Originally published July 26, 2016.

With more than $3 billion worth of commercial property within its borders, including the massive King of Prussia Mall, Upper Merion Township in Montgomery County is one of the region's richest in terms of property wealth.

But despite all that prosperity, the township long has had an underlying problem: sinkholes.

The story of how they came to be is about 500 million years old, but the problems they cause are here and now.

During the King of Prussia Mall expansion that begin in 2014, the ground continually caved in. To date, it has happened 35 times.

"That's the thing about sinkholes - you don't know where or when they are going to appear, and you don't know the size," said Robert Cottone, president and CEO of IMC Construction, which managed the site's construction.

King of Prussia sits on what geologists call karst, a landscape of dissolvable limestone prone to sinkholes. While the rock is almost a half-billion years old, experts say more development could exacerbate the sinkhole problem. But that's no sure thing.

"It's not a guarantee that something's going to happen, and it could happen," said geologist Laura Toran of Temple University's department of earth and environmental science. "Don't assume that all limestone is going to have a sinkhole. It doesn't."

In 2004, Upper Merion mapped more than 200 reported sinkholes, and there are many more, including one that developed last month. Toran advised against halting development, but advised caution.

"To not build on that rock type would wipe out too much land," Toran said.

Less than a mile away from the mall, construction is underway for the next huge King of Prussia development. In the $100 million town center - an outdoor shopping and restaurant venue with mixed residential options - real estate developer JBG Cos. hopes to create Upper Merion's downtown.

The 125-acre site used to be an 18-hole golf course. It now features one million square feet of commercial space, including a now-open Ulta Beauty; seven restaurants; more than 3,000 apartments; 132 town houses; and a grassy town square.

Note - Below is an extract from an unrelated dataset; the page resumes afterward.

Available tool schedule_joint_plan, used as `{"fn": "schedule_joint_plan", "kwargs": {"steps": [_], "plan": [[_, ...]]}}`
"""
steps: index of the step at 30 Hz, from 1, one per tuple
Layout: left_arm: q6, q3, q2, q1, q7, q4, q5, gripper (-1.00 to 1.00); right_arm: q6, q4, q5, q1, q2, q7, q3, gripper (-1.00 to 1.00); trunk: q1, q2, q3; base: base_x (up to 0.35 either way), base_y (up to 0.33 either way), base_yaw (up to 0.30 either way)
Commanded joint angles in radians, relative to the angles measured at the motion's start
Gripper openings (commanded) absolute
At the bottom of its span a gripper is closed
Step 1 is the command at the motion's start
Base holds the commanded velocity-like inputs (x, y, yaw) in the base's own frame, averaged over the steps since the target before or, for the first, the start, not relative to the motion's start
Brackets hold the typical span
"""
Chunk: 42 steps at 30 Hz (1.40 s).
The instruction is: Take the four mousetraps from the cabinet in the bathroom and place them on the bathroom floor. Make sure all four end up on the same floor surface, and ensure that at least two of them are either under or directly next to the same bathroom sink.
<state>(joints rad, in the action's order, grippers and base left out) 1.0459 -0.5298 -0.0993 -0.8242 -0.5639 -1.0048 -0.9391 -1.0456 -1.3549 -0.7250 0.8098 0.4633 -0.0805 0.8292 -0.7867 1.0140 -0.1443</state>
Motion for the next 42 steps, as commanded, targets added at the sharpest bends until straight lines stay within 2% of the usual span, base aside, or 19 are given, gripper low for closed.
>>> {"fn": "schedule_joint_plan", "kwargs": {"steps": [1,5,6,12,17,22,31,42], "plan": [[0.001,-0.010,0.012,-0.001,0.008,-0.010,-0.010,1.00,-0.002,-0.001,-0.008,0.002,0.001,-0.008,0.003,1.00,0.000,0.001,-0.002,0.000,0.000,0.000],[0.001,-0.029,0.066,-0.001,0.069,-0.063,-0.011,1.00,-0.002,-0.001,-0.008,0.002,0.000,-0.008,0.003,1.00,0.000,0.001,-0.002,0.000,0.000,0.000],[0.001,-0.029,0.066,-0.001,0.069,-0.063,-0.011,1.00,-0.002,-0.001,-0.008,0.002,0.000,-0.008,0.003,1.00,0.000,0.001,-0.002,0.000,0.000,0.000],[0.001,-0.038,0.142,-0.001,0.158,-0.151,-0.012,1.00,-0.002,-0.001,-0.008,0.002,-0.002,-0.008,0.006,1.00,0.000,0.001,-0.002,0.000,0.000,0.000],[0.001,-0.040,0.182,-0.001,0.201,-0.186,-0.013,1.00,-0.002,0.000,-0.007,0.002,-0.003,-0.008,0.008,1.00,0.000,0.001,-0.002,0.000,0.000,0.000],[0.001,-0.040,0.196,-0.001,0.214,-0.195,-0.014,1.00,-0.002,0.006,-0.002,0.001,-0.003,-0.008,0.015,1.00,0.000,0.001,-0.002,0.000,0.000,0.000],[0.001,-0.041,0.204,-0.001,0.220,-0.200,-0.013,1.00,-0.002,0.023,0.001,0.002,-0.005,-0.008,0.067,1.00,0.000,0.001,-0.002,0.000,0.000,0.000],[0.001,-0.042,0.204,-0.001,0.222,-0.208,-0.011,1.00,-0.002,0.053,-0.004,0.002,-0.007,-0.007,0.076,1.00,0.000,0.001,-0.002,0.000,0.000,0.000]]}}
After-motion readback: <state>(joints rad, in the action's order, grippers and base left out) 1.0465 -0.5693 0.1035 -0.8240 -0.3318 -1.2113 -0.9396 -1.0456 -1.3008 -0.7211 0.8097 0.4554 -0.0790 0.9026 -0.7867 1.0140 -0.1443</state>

A large portion of that area is on land the township has labeled highly probable for developing sinkholes.

Every state has some karst areas; almost the entire state of Florida is on the landform. A 2015 study by the U.S. Geological Survey estimated that the nation spends a minimum of $304 million on sinkhole damage a year, and listed Pennsylvania as one of the most sinkhole-prone states, with an average yearly cost of $1.8 million.

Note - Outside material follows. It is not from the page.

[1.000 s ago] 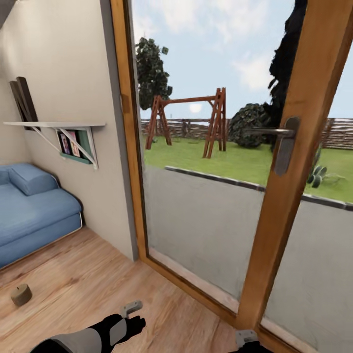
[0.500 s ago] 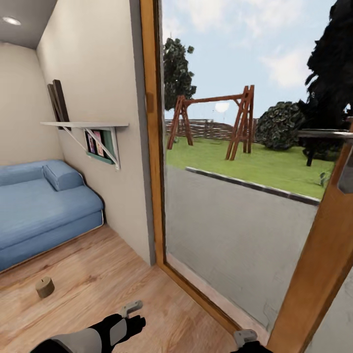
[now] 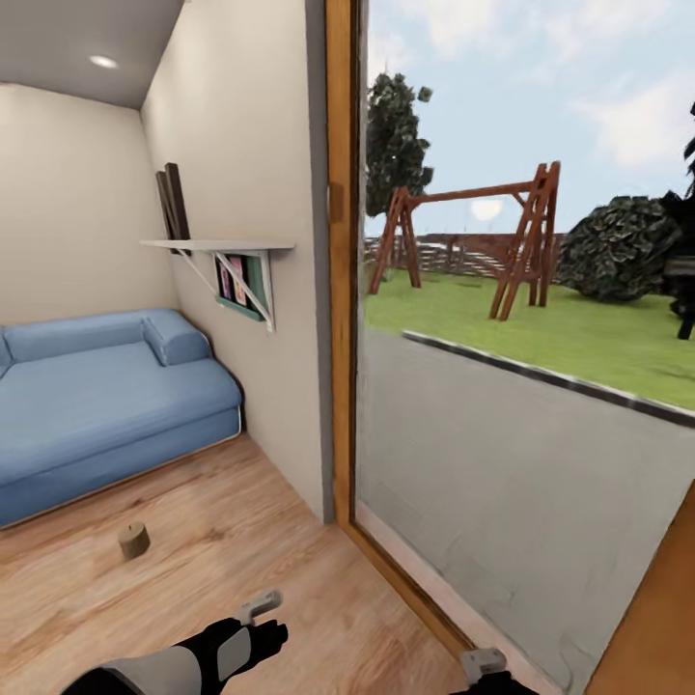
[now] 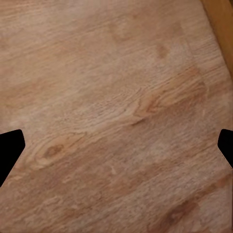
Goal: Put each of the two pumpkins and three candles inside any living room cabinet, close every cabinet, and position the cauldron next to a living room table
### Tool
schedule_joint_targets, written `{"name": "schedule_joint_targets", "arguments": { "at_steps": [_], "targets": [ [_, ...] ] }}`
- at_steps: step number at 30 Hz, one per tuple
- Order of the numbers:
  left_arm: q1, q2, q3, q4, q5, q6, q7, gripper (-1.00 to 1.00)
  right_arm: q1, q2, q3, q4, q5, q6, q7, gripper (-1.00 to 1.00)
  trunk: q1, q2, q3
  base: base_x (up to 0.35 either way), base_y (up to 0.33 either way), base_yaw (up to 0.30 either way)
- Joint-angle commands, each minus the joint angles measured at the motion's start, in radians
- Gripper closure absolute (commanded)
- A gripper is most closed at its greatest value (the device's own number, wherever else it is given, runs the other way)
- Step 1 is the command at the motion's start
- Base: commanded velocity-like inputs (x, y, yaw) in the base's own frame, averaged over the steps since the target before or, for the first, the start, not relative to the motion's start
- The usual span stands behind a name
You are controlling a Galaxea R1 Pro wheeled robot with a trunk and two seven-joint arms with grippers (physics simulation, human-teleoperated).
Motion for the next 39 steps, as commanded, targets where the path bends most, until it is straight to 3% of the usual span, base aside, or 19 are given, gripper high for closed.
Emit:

Karst expert George Veni, executive director of the National Cave and Karst Research Institute, said he has found a link between sinkholes and development. In a region of Florida that he studied, sinkholes were much more frequent on developed land with urban infrastructure than on natural, undeveloped land.

Cottone said that given the vetted process for planning, engineering, building, and remediating for all construction projects, including both the mall expansion and new town center, he had no fears about public safety. He said geotechnical surveys of the land were used before construction to precisely plan preventative measures against sinkholes for buildings' foundations and water system.

Cottone said national or regional standards wouldn't make sense.

"You can't have a one-size-fits-all approach," he said. "You're customizing engineering and design and architecture. . . . That allows a safety net of professionalism for each individual site, but not a scripted solution that may not be applicable on every site."

Sinkholes form when any kind of circulating water washes out the sediment that has filled void space from dissolved limestone, said state geologist Gale Blackmer. That causes the land on top to cave in.

"Sinkholes tend to appear after changes in the groundwater level," Blackmer said. "Times of drought, when the water goes down and maybe the water was supporting the soil, or it can also happen in times of excessive rainfall."

But a new development with a pond, pipes, or sewage can have a similar effect, introducing new water into the bedrock from leaks or runoff, said Kevin McCartney, who worked on the civil engineering for the new town center. He said the project was most careful implementing water features because of the buried landscape.

"The introduction of water, that is the only thing you have to prevent, water going into an area that wasn't seeing it before," said McCartney, assistant project manager from Bohler Engineering.